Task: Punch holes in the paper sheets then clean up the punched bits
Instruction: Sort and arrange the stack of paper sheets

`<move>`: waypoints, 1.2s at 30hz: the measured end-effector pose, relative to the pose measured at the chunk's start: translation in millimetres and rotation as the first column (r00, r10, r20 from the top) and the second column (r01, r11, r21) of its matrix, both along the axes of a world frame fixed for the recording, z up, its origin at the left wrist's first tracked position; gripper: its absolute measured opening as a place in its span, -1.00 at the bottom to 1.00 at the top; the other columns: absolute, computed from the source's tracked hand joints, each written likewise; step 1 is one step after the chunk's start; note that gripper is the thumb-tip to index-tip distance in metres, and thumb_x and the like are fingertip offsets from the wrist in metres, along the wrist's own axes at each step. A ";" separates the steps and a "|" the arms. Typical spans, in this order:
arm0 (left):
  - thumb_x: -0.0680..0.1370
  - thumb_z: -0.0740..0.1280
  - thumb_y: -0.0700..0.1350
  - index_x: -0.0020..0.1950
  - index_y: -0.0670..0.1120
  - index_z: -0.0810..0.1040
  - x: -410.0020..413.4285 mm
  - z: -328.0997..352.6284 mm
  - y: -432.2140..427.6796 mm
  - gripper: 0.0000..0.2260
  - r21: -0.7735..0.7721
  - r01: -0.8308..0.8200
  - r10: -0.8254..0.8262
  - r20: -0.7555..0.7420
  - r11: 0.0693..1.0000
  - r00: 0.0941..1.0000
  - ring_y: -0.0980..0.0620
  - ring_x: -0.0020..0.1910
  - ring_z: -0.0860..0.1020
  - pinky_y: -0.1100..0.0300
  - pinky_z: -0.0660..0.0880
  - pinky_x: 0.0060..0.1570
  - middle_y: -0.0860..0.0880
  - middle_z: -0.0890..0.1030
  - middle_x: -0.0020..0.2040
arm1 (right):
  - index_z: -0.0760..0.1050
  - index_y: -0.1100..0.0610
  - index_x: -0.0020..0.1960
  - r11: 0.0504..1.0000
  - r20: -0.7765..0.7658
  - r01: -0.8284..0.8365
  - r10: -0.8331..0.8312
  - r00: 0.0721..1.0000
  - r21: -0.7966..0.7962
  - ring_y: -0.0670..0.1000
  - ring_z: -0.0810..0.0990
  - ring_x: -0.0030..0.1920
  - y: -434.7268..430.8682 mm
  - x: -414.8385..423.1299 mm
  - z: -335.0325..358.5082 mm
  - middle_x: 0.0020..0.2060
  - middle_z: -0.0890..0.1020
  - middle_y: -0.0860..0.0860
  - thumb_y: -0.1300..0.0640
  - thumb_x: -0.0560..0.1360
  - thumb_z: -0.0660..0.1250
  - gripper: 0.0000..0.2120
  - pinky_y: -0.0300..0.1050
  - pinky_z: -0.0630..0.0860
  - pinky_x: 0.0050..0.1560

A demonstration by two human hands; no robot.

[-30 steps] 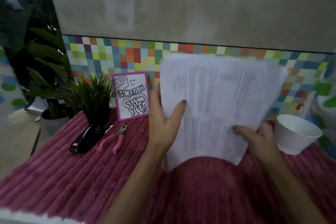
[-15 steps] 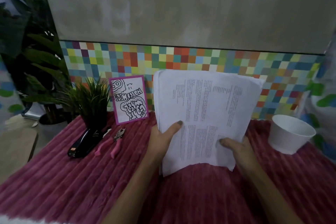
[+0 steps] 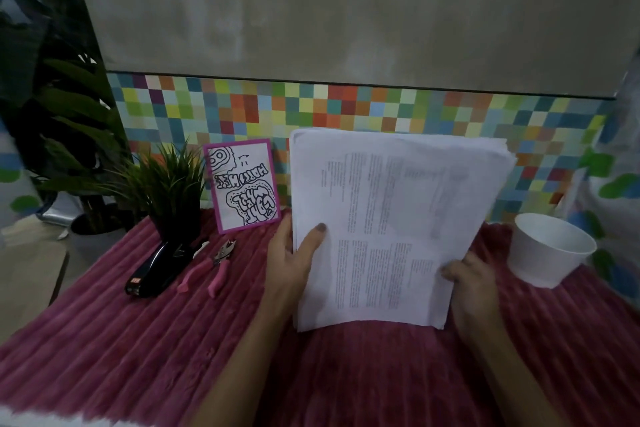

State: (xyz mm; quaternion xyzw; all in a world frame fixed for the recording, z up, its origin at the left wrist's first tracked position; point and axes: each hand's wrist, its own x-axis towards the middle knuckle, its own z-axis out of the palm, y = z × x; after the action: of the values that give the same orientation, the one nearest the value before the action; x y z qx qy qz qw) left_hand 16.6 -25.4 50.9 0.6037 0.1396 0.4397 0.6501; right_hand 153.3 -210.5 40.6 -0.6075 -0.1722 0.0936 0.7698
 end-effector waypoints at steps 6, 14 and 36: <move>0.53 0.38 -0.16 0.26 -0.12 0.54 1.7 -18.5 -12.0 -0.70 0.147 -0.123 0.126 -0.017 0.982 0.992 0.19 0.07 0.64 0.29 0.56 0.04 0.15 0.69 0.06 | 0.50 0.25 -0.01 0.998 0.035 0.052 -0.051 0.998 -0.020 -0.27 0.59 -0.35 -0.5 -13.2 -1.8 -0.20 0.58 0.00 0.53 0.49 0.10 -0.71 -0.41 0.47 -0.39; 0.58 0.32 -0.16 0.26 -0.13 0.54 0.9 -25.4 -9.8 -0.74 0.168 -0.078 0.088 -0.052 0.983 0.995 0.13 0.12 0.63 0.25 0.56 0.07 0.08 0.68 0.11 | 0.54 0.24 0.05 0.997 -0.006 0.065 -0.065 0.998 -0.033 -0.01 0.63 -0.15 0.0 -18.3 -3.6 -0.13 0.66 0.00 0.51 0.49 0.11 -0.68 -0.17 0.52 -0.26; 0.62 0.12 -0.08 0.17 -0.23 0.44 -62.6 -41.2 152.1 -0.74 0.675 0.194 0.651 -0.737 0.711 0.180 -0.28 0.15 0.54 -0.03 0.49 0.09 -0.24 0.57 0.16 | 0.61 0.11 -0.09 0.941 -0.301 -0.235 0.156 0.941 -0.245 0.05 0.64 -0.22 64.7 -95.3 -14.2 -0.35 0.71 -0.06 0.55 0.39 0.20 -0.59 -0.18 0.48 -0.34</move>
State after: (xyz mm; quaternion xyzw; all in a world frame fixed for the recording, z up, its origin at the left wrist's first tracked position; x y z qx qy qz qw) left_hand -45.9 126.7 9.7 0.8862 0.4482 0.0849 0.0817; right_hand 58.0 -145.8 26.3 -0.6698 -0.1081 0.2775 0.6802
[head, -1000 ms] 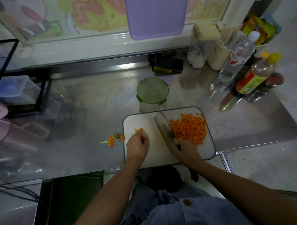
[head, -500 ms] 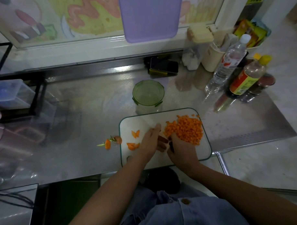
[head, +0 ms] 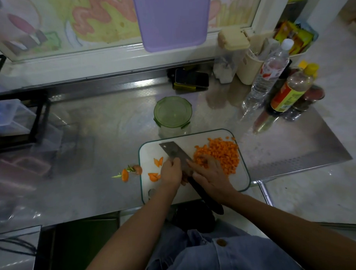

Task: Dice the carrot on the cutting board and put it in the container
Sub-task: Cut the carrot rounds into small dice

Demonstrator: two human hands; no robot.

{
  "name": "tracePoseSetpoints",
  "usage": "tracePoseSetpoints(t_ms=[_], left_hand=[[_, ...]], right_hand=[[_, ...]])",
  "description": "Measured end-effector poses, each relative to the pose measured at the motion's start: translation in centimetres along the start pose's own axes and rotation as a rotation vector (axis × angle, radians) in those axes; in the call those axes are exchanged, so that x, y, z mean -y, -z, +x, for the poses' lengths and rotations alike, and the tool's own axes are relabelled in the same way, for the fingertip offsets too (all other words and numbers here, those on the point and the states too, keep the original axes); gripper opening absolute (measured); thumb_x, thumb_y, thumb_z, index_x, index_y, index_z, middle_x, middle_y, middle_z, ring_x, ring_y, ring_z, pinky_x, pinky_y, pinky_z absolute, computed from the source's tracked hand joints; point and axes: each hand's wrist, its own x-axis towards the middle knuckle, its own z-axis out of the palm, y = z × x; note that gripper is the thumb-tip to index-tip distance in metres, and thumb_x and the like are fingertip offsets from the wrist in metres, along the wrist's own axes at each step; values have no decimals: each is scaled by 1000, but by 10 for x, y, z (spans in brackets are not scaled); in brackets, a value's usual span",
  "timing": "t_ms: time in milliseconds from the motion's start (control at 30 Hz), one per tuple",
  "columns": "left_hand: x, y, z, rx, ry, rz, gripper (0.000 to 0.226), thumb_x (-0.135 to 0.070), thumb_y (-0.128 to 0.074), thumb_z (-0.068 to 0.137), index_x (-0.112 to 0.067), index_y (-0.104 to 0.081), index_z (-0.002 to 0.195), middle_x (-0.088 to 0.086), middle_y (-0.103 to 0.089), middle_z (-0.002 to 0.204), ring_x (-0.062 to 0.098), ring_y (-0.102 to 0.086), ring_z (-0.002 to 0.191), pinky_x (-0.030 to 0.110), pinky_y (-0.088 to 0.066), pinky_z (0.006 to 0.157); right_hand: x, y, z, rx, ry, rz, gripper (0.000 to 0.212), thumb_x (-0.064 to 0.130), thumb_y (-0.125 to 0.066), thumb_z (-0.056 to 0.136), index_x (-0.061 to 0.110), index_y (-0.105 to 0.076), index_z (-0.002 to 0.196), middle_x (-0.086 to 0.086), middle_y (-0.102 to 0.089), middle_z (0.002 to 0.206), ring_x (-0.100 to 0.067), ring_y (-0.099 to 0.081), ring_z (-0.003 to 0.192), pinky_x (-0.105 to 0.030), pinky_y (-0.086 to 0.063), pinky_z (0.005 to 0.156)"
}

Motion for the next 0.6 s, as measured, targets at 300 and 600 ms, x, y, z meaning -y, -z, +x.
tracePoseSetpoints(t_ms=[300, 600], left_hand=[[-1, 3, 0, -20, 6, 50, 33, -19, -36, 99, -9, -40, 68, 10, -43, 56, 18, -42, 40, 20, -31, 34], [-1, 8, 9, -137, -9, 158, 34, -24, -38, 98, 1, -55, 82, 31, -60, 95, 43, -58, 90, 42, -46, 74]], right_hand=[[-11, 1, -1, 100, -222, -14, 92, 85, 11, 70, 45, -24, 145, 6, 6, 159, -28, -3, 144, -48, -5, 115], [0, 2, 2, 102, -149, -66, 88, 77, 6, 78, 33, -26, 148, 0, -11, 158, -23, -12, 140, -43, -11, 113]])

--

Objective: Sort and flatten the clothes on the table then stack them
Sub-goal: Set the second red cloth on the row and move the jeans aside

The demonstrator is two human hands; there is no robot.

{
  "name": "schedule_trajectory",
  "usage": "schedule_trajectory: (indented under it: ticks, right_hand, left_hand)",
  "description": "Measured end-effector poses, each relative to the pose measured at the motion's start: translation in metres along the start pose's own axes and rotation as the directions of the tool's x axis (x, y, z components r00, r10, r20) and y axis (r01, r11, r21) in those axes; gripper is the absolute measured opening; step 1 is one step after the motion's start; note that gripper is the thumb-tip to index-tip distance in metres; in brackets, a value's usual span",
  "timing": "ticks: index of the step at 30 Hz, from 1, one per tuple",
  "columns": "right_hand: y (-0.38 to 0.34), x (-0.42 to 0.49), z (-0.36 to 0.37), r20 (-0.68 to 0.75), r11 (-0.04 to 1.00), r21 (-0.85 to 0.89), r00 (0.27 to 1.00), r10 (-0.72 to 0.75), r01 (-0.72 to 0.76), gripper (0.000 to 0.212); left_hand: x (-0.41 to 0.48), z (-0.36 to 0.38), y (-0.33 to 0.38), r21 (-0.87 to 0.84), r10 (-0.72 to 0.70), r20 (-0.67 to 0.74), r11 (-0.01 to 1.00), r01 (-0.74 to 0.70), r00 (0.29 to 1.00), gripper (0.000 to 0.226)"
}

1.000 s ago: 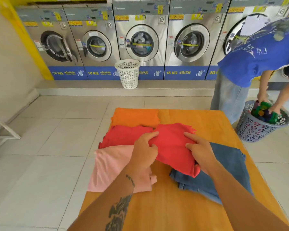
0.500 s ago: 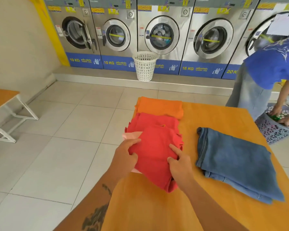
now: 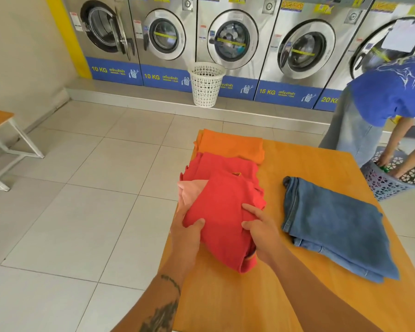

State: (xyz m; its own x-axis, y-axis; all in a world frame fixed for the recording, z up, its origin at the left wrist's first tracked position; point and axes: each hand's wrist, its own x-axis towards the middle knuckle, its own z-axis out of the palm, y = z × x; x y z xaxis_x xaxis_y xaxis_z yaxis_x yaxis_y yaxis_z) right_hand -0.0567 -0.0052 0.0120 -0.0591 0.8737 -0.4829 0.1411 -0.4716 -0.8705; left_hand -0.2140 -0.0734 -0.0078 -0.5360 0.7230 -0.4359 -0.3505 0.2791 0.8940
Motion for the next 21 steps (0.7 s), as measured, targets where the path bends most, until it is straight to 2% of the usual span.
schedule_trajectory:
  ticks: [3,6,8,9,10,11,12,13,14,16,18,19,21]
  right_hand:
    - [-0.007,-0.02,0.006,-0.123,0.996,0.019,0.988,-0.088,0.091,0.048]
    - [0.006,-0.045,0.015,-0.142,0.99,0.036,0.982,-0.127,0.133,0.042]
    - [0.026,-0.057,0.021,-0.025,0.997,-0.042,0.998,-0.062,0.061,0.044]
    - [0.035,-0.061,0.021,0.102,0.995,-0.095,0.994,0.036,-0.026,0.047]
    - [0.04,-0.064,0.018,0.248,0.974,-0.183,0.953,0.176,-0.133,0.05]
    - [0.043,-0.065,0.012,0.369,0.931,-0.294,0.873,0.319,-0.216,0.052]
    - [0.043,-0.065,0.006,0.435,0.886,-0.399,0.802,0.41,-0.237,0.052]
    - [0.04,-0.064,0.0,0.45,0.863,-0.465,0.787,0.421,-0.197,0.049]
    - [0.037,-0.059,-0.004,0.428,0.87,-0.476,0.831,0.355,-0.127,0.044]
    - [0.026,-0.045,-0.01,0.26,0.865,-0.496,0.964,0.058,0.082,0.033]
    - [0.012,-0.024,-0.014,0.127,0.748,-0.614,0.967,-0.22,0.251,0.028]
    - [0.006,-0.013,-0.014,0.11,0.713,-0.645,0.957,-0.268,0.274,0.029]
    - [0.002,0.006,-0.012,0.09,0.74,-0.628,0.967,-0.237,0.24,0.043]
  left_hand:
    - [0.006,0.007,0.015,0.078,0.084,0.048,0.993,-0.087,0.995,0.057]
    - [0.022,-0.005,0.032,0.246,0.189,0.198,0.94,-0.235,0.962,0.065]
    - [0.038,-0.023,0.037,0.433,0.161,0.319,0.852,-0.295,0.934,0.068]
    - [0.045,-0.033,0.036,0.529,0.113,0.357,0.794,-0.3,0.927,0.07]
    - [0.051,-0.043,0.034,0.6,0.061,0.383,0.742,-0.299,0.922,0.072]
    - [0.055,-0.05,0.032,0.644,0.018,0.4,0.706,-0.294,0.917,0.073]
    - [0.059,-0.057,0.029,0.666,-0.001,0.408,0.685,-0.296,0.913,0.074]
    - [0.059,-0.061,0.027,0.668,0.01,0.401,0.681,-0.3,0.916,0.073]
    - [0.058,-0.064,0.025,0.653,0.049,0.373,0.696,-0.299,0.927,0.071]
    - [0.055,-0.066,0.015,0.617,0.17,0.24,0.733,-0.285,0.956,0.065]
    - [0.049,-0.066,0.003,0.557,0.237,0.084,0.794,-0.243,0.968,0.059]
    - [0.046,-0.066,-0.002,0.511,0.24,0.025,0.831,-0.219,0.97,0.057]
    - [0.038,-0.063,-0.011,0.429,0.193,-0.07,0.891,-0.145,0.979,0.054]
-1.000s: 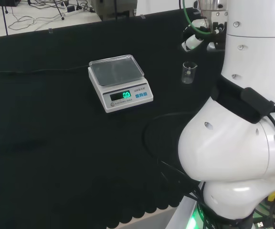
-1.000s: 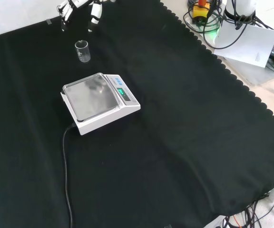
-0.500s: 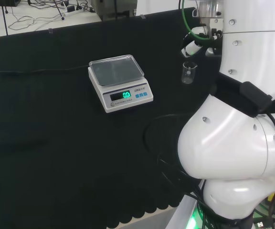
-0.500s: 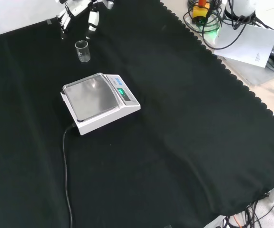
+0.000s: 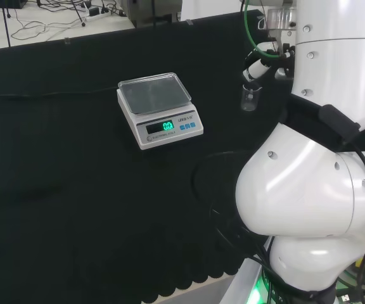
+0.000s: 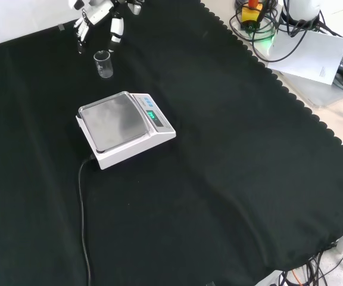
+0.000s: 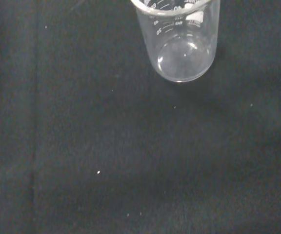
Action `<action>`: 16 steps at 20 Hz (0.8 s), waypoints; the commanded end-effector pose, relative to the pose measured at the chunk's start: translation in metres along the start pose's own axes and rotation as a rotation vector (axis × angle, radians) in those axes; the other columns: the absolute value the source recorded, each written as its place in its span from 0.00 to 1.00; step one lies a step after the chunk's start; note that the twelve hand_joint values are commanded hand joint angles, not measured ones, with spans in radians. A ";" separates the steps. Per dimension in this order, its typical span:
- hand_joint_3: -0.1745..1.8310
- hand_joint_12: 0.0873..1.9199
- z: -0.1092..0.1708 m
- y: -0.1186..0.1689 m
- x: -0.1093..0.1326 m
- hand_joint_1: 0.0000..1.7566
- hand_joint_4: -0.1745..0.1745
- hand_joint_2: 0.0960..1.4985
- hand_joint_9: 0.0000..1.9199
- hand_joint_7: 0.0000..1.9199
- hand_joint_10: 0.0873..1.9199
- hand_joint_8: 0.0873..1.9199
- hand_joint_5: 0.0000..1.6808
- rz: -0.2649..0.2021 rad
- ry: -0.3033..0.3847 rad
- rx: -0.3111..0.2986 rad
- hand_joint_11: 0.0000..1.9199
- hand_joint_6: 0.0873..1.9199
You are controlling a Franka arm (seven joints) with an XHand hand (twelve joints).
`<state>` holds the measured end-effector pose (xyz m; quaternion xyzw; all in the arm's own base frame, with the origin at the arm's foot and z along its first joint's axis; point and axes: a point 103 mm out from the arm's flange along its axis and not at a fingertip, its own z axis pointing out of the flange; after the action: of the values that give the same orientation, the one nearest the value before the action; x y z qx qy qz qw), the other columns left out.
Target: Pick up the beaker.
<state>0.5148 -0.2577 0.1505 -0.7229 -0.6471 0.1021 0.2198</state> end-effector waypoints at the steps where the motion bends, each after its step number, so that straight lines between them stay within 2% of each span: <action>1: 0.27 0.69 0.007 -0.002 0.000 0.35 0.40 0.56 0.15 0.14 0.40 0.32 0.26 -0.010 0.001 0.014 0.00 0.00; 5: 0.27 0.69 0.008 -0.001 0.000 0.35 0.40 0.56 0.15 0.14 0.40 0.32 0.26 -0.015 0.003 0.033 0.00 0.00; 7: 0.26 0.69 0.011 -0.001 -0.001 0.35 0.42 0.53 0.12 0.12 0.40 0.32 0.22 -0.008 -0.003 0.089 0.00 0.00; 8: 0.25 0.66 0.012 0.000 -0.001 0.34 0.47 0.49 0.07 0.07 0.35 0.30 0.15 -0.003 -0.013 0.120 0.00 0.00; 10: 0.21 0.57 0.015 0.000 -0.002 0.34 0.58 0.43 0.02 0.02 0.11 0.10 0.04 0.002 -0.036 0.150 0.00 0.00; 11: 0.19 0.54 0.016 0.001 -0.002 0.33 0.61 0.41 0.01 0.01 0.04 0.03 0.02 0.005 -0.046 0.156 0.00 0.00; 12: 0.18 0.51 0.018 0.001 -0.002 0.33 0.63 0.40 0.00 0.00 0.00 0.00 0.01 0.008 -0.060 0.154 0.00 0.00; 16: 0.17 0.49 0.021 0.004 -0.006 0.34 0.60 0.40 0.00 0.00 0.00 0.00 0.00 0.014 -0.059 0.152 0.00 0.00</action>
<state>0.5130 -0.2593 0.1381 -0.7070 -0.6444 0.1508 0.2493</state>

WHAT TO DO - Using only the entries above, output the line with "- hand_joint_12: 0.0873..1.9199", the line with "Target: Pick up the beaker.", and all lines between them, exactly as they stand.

THE ANSWER -
- hand_joint_12: 0.0873..1.9199
- z: -0.1092..0.1708 m
- y: -0.1186..0.1689 m
- x: -0.1093..0.1326 m
- hand_joint_1: 0.0000..1.7566
- hand_joint_4: -0.1745..0.1745
- hand_joint_2: 0.0960..1.4985
- hand_joint_9: 0.0000..1.9199
- hand_joint_7: 0.0000..1.9199
- hand_joint_10: 0.0873..1.9199
- hand_joint_8: 0.0873..1.9199
- hand_joint_5: 0.0000..1.6808
- rz: -0.2649..0.2021 rad
- ry: -0.3033..0.3847 rad
- rx: -0.3111..0.2986 rad
- hand_joint_11: 0.0000..1.9199
- hand_joint_6: 0.0873..1.9199
You are controlling a Franka arm (seven joints) with an XHand hand (twelve joints).
`<state>` holds the measured end-effector pose (xyz m; quaternion xyzw; all in the arm's own base frame, with the origin at the arm's foot and z along its first joint's axis; point and axes: a point 103 mm out from the arm's flange along its axis and not at a fingertip, its own z axis pointing out of the flange; after the action: of the values that give the same orientation, the one nearest the value before the action; x y z qx qy qz qw), the other columns left out.
Target: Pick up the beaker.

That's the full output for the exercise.